▶ [Supplied information]
● ● ● ● ● ● ●

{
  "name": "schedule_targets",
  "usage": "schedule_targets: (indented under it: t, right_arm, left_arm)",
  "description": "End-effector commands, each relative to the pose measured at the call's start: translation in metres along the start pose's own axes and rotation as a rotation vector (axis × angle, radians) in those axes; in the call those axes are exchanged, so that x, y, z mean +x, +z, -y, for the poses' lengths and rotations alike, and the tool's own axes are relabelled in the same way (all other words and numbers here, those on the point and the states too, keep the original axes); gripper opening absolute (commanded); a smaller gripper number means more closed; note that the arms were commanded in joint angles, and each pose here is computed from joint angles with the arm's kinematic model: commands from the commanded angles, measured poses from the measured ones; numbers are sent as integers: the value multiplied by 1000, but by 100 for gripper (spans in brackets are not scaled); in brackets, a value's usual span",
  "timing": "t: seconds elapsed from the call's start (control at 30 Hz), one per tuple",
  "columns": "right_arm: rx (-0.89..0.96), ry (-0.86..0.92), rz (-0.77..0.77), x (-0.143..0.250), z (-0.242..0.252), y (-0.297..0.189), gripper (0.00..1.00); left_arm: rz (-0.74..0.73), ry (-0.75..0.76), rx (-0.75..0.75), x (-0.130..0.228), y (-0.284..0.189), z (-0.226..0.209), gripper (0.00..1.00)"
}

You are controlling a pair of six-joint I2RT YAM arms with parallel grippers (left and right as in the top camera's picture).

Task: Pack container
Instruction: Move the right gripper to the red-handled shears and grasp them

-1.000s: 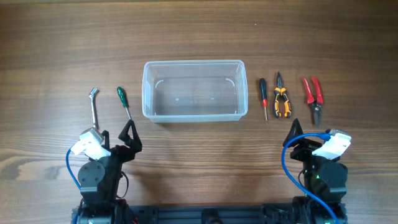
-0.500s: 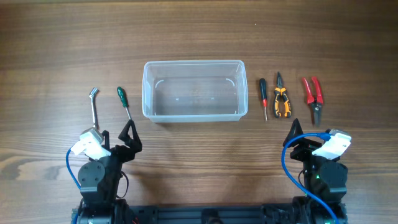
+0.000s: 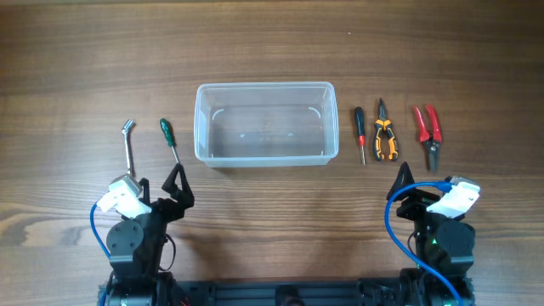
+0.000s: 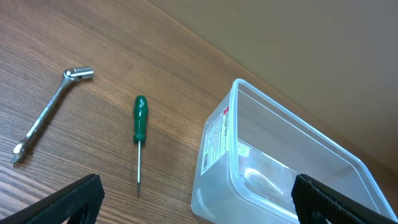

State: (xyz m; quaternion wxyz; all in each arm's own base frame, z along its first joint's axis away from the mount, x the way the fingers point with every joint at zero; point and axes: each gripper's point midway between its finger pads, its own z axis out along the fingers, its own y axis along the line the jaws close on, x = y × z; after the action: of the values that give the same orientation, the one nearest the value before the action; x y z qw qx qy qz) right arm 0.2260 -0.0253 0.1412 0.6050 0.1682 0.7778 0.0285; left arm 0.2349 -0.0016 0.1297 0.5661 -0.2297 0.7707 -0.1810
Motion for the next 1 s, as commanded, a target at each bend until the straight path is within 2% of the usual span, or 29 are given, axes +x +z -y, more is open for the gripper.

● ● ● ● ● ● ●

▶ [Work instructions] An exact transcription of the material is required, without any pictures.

▶ [Solution]
{
  "name": "schedule_targets",
  "usage": "schedule_targets: (indented under it: t, right_arm, left_arm)",
  "description": "End-effector commands, each relative to the pose measured at the call's start: translation in metres along the start pose's own axes and rotation as a rotation vector (axis × angle, radians) in those axes; in the call those axes are exchanged, so that x, y, z mean +x, +z, -y, for the poses' lengths and rotations alike, and the tool's own axes are relabelled in the same way (all other words and numbers here, those on the point and the states too, keep the original axes); gripper opening absolute (commanded); a smaller gripper number means more closed; note that the arms were commanded in joint angles, and each pose here is computed from joint angles with the arm's kinematic model: commands from the commanded angles, measured poses from the measured ones; numbers are sent as integers: the value multiplied by 1000, but by 100 for gripper (spans in brackets are not scaled); in brackets, a value's usual span",
  "timing": "t: seconds elapsed from the call's start (control at 30 Hz), one per tuple",
  "columns": "right_arm: rx (-0.89..0.96), ry (-0.86..0.92), rz (-0.77..0.77), x (-0.143..0.250), z (-0.242..0.252), y (-0.297..0.189), gripper (0.00..1.00); left_arm: rz (-0.74..0.73), ry (-0.75..0.76), rx (-0.75..0.75), x (-0.130..0.228), y (-0.284..0.189), z (-0.226..0.209), gripper (0.00..1.00)"
}

You are controlling a pair of six-joint I2RT YAM arms with parallel grippers (left and right as in the top camera's picture).

Task: Pack container
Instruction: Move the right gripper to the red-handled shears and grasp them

-1.000s: 
-0.500s: 
+0.000s: 
+0.000s: 

State: (xyz m; quaternion wxyz; all in each arm's own base frame, z along its first joint's axis away from the mount, x the way the fingers point with every joint at zero; point and axes: each gripper's point midway between its finger pads, its own z axis out along the fingers, its own y axis along the line the jaws close on, x = y × z; after the action: of the values that give the same orientation, the one nearest the value before the action; x y z qw qx qy qz) right arm 0.2260 -0.0253 0.1412 0.6050 0.1682 0.7778 0.0285; left arm 0.2349 -0.0016 0.1297 0.5661 -0.2297 0.7707 -0.1810
Motion for the next 1 s, as commanded, a target at each bend until the straight path is within 2% of the usual span, or 29 are given, axes +x +z -y, more is open for the gripper.

With that, the output is complete.